Sandro Castro no es funcionario del régimen ni ha ocupado ningún cargo político. Pero su apellido lo convierte automáticamente en símbolo de todo lo que el pueblo cubano asocia con la causa de su sufrimiento. Eso lo sabe él y lo saben quienes lo critican.

En los últimos meses se ha convertido en una figura mediática incómoda para el gobierno, precisamente porque sus videos satíricos sobre los apagones, la escasez y la burocracia exponen las contradicciones del sistema desde adentro y con impunidad. Blogueros oficialistas han pedido su arresto. La Seguridad del Estado lo ha citado. Nada ha frenado su presencia en redes.

Pero una cosa es burlarse del régimen desde la comodidad de un apartamento con generador eléctrico, y otra muy distinta es salir a la calle a repartir comida con cámara y pretender que eso cierra alguna cuenta pendiente con la historia. Para la mayoría de los cubanos que reaccionaron al video, la respuesta es clara: no la cierra. «Cuba no necesita gestos mediáticos. Cuba necesita cambios reales», resumió un comentario que concentró miles de reacciones.

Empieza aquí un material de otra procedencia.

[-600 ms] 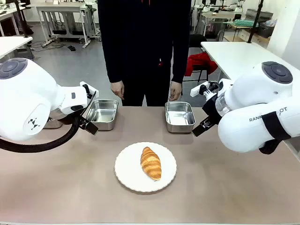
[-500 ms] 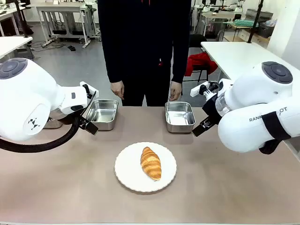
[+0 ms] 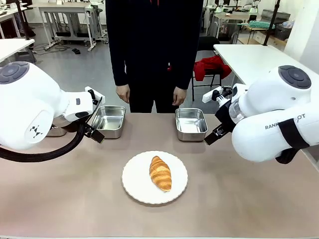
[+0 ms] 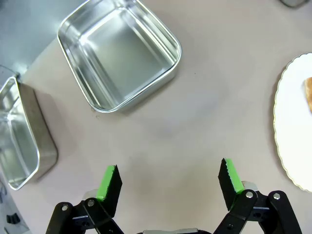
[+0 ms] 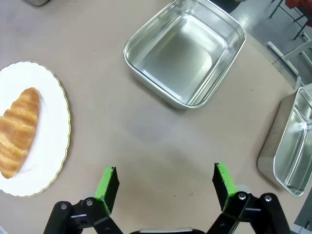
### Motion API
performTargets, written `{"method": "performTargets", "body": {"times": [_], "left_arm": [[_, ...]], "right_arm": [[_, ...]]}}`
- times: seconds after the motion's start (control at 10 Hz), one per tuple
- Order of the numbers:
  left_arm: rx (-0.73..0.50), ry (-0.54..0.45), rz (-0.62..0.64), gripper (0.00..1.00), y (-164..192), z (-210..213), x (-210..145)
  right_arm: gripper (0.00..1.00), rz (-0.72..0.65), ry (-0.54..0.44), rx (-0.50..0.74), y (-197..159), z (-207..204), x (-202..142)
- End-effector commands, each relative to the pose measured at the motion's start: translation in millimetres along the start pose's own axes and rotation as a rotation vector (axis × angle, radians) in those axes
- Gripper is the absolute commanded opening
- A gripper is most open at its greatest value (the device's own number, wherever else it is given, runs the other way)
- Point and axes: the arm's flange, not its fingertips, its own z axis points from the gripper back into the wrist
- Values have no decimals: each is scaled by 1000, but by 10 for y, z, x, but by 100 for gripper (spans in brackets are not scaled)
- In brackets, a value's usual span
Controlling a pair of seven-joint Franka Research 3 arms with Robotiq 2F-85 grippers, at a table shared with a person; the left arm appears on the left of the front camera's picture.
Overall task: Place the bread in the container.
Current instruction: Place the Butter Roll into the Airtight Container indicated by the human.
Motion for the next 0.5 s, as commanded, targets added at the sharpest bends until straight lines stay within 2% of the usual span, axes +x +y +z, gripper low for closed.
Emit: {"method": "performTargets", "body": {"times": [0.0, 0.4], "left_arm": [[0, 0, 0, 100, 1, 1, 0], [0, 0, 0, 100, 0, 0, 0]], "right_arm": [[100, -1, 0, 0, -1, 0, 0], [100, 0, 0, 0, 0, 0, 0]]}}
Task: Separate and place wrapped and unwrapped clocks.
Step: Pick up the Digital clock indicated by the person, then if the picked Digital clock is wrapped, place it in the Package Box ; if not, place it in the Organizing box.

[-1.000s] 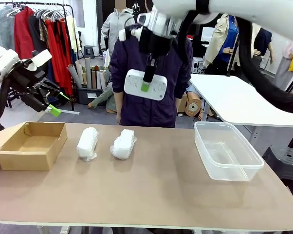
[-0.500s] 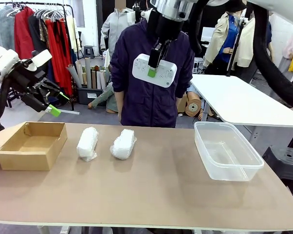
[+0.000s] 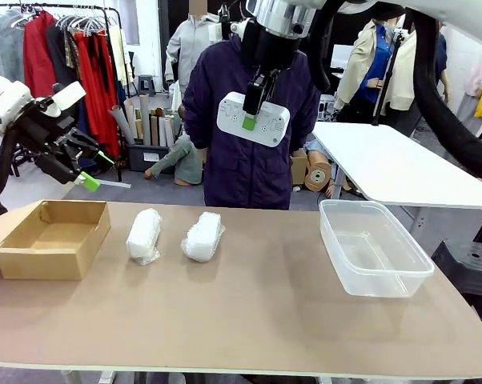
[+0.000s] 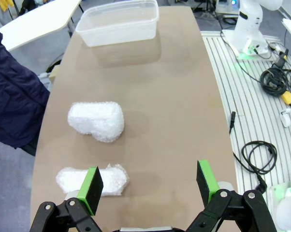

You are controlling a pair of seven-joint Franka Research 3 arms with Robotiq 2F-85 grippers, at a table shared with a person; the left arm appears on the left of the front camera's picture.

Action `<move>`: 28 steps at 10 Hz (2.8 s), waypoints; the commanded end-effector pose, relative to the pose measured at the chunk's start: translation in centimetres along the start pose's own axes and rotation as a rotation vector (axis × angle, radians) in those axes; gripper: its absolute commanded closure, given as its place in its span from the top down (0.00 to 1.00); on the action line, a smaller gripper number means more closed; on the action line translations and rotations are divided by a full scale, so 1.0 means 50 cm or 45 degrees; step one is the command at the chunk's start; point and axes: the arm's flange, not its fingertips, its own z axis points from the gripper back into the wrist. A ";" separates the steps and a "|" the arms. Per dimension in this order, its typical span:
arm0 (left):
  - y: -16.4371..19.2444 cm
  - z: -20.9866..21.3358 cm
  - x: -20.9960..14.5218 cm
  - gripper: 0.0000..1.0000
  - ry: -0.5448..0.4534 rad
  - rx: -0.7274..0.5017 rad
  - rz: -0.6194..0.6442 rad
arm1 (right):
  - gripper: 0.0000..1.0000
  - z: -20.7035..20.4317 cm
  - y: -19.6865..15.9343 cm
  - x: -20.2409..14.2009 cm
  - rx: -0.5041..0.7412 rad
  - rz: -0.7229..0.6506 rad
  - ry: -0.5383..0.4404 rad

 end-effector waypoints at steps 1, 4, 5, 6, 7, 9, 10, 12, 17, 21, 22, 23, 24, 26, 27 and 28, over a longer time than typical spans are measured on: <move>-0.001 0.003 0.002 1.00 -0.020 -0.001 -0.006 | 0.00 0.010 0.001 0.000 -0.001 0.008 -0.010; -0.001 0.003 0.002 1.00 -0.020 -0.001 -0.006 | 0.00 0.010 0.001 0.000 -0.001 0.008 -0.010; -0.001 0.003 0.002 1.00 -0.020 -0.001 -0.006 | 0.00 0.010 0.001 0.000 -0.001 0.008 -0.010; -0.001 0.003 0.002 1.00 -0.020 -0.001 -0.006 | 0.00 0.010 0.001 0.000 -0.001 0.008 -0.010; -0.001 0.003 0.002 1.00 -0.020 -0.001 -0.006 | 0.00 0.010 0.001 0.000 -0.001 0.008 -0.010; -0.001 0.003 0.002 1.00 -0.020 -0.001 -0.006 | 0.00 0.010 0.001 0.000 -0.001 0.008 -0.010; -0.001 0.003 0.002 1.00 -0.020 -0.001 -0.006 | 0.00 0.010 0.001 0.000 -0.001 0.008 -0.010; -0.001 0.003 0.002 1.00 -0.020 -0.001 -0.006 | 0.00 0.010 0.001 0.000 -0.001 0.008 -0.010; -0.001 0.003 0.002 1.00 -0.020 -0.001 -0.006 | 0.00 0.030 -0.030 -0.030 -0.033 -0.190 -0.024; -0.001 0.003 0.002 1.00 -0.020 -0.001 -0.006 | 0.00 0.043 -0.068 -0.211 -0.048 -0.572 0.048; -0.001 0.003 0.002 1.00 -0.020 -0.001 -0.006 | 0.00 0.025 -0.062 -0.256 -0.050 -0.680 0.029; -0.001 0.003 0.002 1.00 -0.020 -0.001 -0.006 | 0.00 0.006 -0.064 -0.301 -0.054 -0.832 0.013; -0.001 0.003 0.002 1.00 -0.020 -0.001 -0.006 | 0.00 -0.020 -0.067 -0.348 -0.139 -0.987 0.025; -0.001 0.003 0.002 1.00 -0.020 -0.001 -0.006 | 0.00 -0.054 -0.064 -0.417 -0.283 -1.093 0.011; -0.001 0.003 0.002 1.00 -0.020 -0.001 -0.006 | 0.00 -0.066 -0.071 -0.444 -0.346 -1.099 0.057; -0.001 0.003 0.002 1.00 -0.020 -0.001 -0.006 | 0.00 -0.073 -0.090 -0.475 -0.408 -1.121 0.113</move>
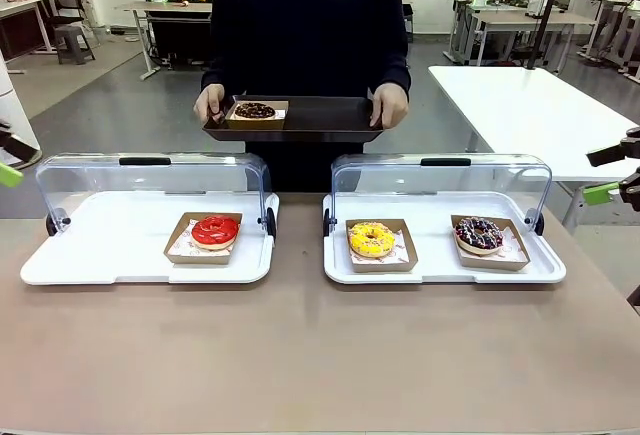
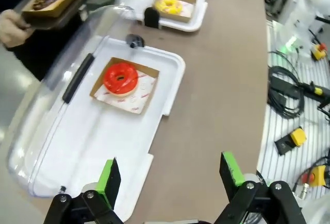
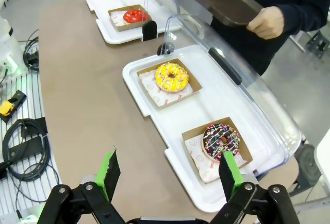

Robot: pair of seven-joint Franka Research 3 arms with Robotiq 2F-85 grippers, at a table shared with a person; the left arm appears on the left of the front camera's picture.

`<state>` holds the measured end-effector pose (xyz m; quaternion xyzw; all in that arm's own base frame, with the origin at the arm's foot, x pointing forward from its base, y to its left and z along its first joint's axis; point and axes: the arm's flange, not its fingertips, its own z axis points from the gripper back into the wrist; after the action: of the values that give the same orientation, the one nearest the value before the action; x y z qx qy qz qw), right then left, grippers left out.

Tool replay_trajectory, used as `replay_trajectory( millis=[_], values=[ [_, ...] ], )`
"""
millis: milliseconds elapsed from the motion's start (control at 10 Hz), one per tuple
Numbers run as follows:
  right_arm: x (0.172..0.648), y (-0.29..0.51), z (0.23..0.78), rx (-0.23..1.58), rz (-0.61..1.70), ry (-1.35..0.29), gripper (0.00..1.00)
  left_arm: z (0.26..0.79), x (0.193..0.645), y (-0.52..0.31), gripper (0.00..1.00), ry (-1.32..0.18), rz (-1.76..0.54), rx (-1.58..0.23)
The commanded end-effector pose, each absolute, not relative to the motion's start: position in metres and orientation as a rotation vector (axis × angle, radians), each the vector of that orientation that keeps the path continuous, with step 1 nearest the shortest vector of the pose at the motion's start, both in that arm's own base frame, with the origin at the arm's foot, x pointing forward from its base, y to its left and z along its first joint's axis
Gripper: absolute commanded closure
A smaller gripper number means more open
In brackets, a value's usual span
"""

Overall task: Provide the desired donut to the person.
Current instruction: Pick up and lift the Paper togo box containing the Donut pointed at by the person.

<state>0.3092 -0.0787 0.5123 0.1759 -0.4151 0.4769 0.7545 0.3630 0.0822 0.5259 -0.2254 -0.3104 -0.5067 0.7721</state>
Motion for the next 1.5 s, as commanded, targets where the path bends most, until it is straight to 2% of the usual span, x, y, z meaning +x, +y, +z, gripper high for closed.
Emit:
replay_trajectory(
  millis=[0, 400, 900, 1000, 1100, 1400],
  values=[
    [0.313, -0.079, 0.511, 0.406, 1.05, -0.929, 0.0, 0.509, 0.351, 0.083, 0.0, -0.802, -1.077, -0.466],
    [0.313, -0.079, 0.511, 0.406, 1.05, -0.929, 0.0, 0.492, 0.336, 0.103, 0.0, -0.978, -1.001, -0.397],
    [0.313, -0.079, 0.511, 0.406, 1.05, -0.929, 0.0, 0.494, 0.344, 0.099, 0.0, -0.962, -1.035, -0.408],
    [0.313, -0.079, 0.511, 0.406, 1.05, -0.929, 0.0, 0.493, 0.347, 0.094, 0.0, -0.921, -1.113, -0.483],
    [0.313, -0.079, 0.511, 0.406, 1.05, -0.929, 0.0, 0.498, 0.34, 0.101, 0.0, -0.947, -1.003, -0.411],
    [0.313, -0.079, 0.511, 0.406, 1.05, -0.929, 0.0, 0.498, 0.34, 0.101, 0.0, -0.947, -1.003, -0.411]
  ],
)
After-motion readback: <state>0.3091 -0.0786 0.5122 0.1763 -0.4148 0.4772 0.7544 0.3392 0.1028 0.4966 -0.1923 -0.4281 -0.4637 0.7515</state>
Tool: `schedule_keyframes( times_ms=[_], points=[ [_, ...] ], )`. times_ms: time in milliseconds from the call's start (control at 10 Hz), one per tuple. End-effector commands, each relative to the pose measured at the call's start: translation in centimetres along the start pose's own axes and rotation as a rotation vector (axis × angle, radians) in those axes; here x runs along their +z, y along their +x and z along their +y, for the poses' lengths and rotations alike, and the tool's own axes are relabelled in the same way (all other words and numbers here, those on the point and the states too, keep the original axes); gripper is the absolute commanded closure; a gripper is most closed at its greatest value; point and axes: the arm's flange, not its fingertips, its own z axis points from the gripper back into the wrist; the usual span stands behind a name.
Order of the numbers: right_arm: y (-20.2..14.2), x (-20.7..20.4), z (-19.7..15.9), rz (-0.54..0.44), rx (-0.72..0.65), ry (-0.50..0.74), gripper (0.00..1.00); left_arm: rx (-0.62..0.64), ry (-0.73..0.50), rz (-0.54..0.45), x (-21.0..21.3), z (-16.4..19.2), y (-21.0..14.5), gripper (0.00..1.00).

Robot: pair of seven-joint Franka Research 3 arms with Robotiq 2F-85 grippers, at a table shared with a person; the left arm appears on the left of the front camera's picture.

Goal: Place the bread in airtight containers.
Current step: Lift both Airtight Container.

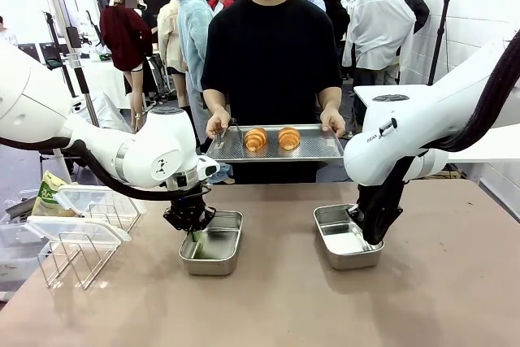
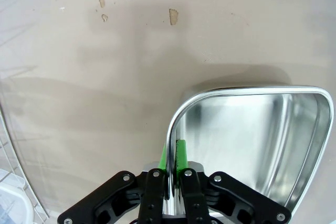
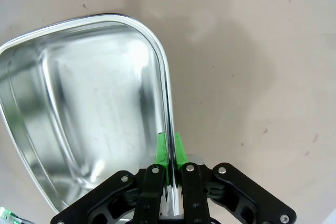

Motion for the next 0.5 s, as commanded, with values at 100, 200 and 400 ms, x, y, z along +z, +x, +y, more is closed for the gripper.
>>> schedule_keyframes(
  times_ms=[100, 200, 400],
  points=[
    [0.0, 1.0, 0.1, 0.002, -0.010, 0.024, 1.00, -0.008, -0.008, -0.044, 0.2, 0.9, -0.1, 1.00],
    [0.0, 0.0, 0.0, 0.000, 0.000, 0.000, 1.00, 0.001, -0.001, -0.004, 0.0, 0.1, 0.0, 1.00],
    [0.0, 0.0, 0.0, 0.000, 0.000, 0.000, 1.00, 0.001, -0.001, -0.004, 0.0, 0.1, 0.0, 1.00]
  ],
)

Lo más tragicómico de todo esto es que, mientras el video y las fotos se esparcían como pólvora en las redes, Yamilka Laffita Cancio, la activista cubana conocida como Lara Crofs en las redes, fue secuestrada por la fuerza en el reparto Bahía de la Habana del Este, cuando salía de su casa a comprar viandas a un agro cercano para cocinarlas e incluirlas en el menú de las comidas que todas las semanas, desde hace ya muchísimo tiempo, reparte ella entre las personas vulnerables de la capital.